Late last month, scores of supporters of Alexander Enyedi, former dean of the College of Arts and Sciences at Western Michigan University, showed up at a university Board of Trustees meeting to protest the nonrenewal of his contract. Holding signs saying “I stand with Alex” and “Alex Enyedi is [the college],” faculty members said they were concerned about the wisdom of the university’s decision and the process by which it was made. Enyedi, who was well respected among faculty members, had been removed from his position a semester ahead of the end of his five-year contract, without any apparent consultation of the faculty. He’s being assigned other duties as he waits to return to the faculty as a tenured professor of biology.

The decision prompted a no-confidence vote in Tim Greene, provost, from the American Association of University Professors-affiliated faculty union and the resignation of two associate deans from their posts.

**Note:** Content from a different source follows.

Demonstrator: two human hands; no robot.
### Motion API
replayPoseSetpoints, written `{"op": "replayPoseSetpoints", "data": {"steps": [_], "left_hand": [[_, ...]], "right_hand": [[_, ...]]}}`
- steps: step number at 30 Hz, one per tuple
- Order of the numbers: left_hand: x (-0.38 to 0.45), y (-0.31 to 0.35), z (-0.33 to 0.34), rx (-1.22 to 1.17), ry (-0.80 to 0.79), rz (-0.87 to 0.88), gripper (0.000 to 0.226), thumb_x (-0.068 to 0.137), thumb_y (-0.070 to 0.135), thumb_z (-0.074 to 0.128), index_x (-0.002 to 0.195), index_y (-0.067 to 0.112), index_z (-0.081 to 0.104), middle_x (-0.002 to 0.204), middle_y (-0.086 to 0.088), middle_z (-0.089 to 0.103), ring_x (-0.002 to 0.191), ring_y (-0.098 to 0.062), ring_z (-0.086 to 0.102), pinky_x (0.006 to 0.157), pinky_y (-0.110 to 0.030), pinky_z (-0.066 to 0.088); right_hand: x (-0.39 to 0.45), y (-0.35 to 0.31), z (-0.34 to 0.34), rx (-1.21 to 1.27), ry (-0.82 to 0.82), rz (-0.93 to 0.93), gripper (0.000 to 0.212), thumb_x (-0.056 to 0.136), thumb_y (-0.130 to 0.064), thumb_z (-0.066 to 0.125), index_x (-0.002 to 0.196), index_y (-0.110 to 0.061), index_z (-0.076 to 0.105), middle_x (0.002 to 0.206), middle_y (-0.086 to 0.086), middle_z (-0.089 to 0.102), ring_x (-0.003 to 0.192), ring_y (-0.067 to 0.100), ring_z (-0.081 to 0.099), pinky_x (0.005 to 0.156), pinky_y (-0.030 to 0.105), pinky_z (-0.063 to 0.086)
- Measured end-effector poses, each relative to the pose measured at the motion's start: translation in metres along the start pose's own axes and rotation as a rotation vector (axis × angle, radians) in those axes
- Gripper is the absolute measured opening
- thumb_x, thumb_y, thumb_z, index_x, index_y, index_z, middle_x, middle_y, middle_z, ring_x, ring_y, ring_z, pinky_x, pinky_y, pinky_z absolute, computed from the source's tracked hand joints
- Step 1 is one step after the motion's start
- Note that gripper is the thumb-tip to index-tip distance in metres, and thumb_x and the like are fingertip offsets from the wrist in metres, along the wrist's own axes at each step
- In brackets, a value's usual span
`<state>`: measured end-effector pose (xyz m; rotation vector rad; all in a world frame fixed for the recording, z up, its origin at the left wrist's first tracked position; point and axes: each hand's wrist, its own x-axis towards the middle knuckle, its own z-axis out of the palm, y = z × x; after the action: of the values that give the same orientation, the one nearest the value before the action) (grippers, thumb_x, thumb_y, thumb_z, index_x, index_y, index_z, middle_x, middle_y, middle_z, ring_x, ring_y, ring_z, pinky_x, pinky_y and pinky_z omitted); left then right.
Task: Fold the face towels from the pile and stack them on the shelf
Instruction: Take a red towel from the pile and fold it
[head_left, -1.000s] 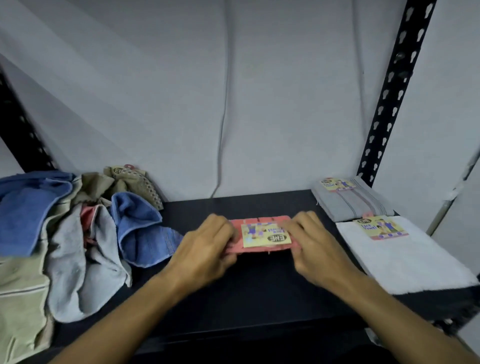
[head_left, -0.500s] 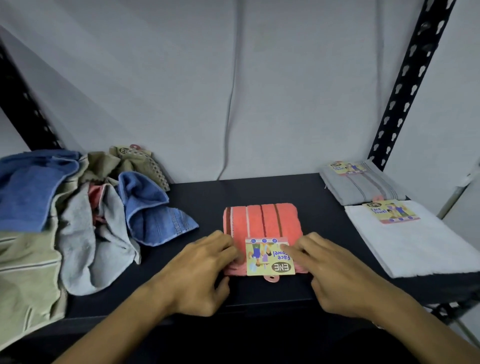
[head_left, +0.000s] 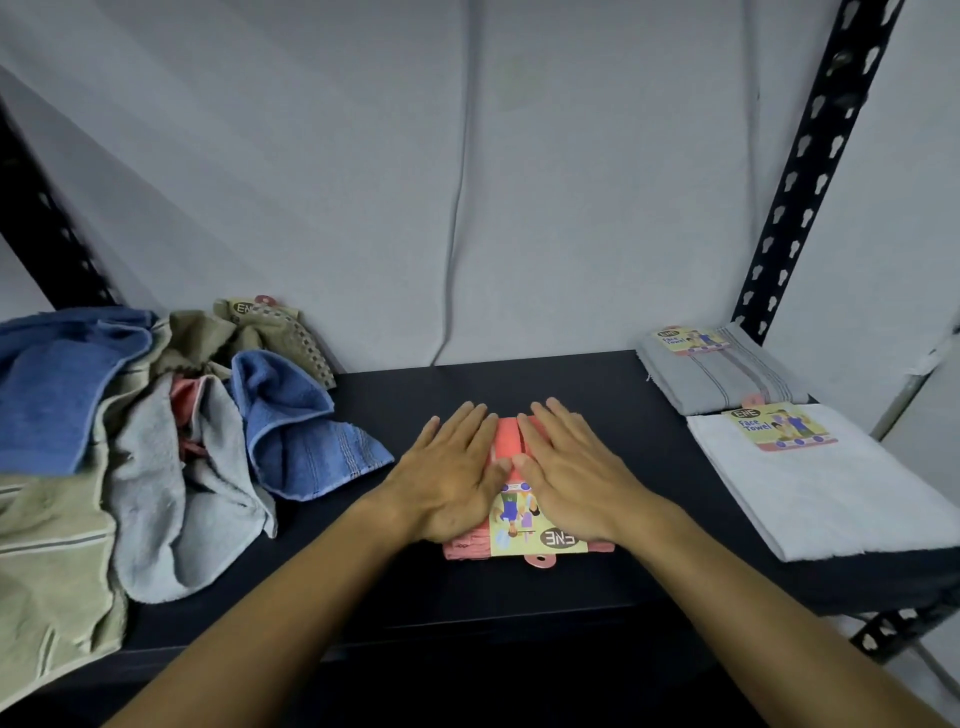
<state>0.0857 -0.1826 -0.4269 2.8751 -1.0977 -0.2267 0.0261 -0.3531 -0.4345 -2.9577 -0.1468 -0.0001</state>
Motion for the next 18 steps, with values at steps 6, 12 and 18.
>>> {"op": "replayPoseSetpoints", "data": {"steps": [6,12,18], "left_hand": [[0.005,-0.006,0.009,-0.048,-0.072,-0.011,0.068,0.102,0.055,0.006,0.157,0.018,-0.010,0.164,0.005,-0.014,0.148,-0.005,-0.018,0.123,-0.035,-0.007],[0.008,-0.008,0.010,-0.072,-0.094,-0.028,0.067,0.102,0.055,0.007,0.156,0.020,-0.011,0.164,0.007,-0.015,0.147,-0.004,-0.020,0.123,-0.037,-0.006],[0.011,-0.008,0.011,-0.046,-0.113,-0.043,0.066,0.102,0.055,0.007,0.156,0.021,-0.011,0.164,0.008,-0.015,0.148,-0.005,-0.019,0.124,-0.039,-0.004]], "right_hand": [[0.008,0.005,0.011,0.041,-0.083,0.042,0.058,0.105,-0.039,0.012,0.154,-0.013,-0.005,0.162,0.002,-0.012,0.146,0.012,-0.017,0.119,0.032,-0.010],[0.012,0.008,0.014,0.100,-0.121,0.064,0.058,0.104,-0.040,0.012,0.154,-0.017,-0.007,0.161,-0.003,-0.015,0.145,0.007,-0.019,0.119,0.030,-0.011],[0.014,0.010,0.013,0.101,-0.139,0.068,0.058,0.104,-0.039,0.013,0.154,-0.017,-0.007,0.161,-0.004,-0.015,0.145,0.007,-0.018,0.117,0.028,-0.012]]}}
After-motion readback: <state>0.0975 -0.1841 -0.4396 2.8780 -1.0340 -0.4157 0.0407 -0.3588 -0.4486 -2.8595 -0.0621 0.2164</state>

“That [Enyedi] is being replaced so urgently and unceremoniously, without time or opportunity for a normal process, having been informed directly of what is occurring only just this morning, is especially disturbing,” Cathryn Bailey and Ed Martini, the associate deans, wrote in an e-mail to college faculty members on Jan. 30, announcing they were stepping back into their faculty roles. “In Wednesday's message to faculty and staff, the provost stated that he has been seeking input from [arts and sciences faculty] members about how to proceed, but the nature of his communications and actions, and this breakneck pace do not inspire considered deliberation or honest dissent.”

C. Dennis Simpson, director and professor of addiction studies and president of the university’s Faculty Senate, said he didn’t work under Enyedi, but that “He was quite obviously well-liked by his faculty,” and had obtained a 91 percent approval rating in a recent union survey of arts and sciences professors. Simpson said faculty participation is strong in selecting new deans at Western Michigan -- like at it is at many institutions -- but faculty have "zero" official say in who stays or goes.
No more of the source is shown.